- Required action: Bring together every line in the data that includes "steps".

=====

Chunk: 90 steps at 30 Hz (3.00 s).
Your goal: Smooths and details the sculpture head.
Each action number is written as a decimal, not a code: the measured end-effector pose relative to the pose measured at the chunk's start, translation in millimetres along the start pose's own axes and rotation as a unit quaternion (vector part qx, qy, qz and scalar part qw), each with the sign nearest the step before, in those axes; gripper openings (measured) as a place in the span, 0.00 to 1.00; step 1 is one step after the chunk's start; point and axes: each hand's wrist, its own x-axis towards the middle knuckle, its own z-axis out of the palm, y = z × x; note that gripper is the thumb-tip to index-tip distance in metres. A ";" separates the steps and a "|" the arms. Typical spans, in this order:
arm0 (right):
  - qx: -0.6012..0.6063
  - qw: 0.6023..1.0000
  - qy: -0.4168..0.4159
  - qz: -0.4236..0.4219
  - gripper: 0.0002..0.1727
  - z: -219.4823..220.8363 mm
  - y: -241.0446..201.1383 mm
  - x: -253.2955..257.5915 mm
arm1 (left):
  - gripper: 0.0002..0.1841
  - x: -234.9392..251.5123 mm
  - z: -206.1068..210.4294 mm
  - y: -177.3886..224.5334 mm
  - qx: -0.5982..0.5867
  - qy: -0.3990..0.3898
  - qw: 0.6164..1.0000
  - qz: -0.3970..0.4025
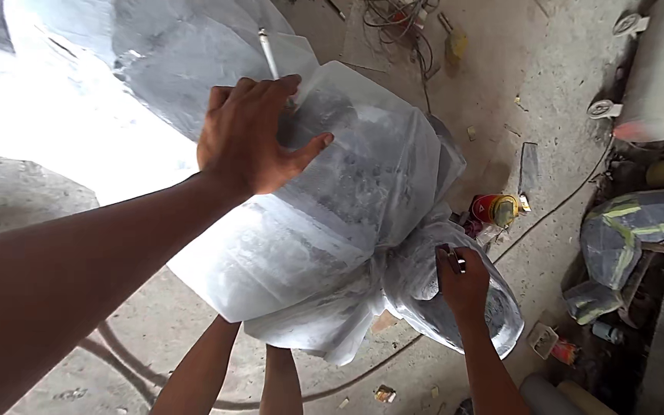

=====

- Expected answer:
Chunk: 90 steps at 30 Hz (3.00 s).
Each action number is written as a decimal, not a code: the measured end-effector pose relative to the pose measured at the chunk's start, translation in millimetres along the start pose's own axes and rotation as a unit quaternion (vector part qx, qy, qz and scalar part qw), each with the sign nearest the step before, in those axes; gripper openings (measured) as a place in the span, 0.00 to 1.00; step 1 is one step after the chunk's start; point and axes: each hand's wrist, its own x-axis towards the middle knuckle, its own z-axis out of the palm, y = z × x; note that gripper is the thumb-tip to index-tip distance in metres. A ";" separates the steps and a "|" the arms. Typical spans, in this order:

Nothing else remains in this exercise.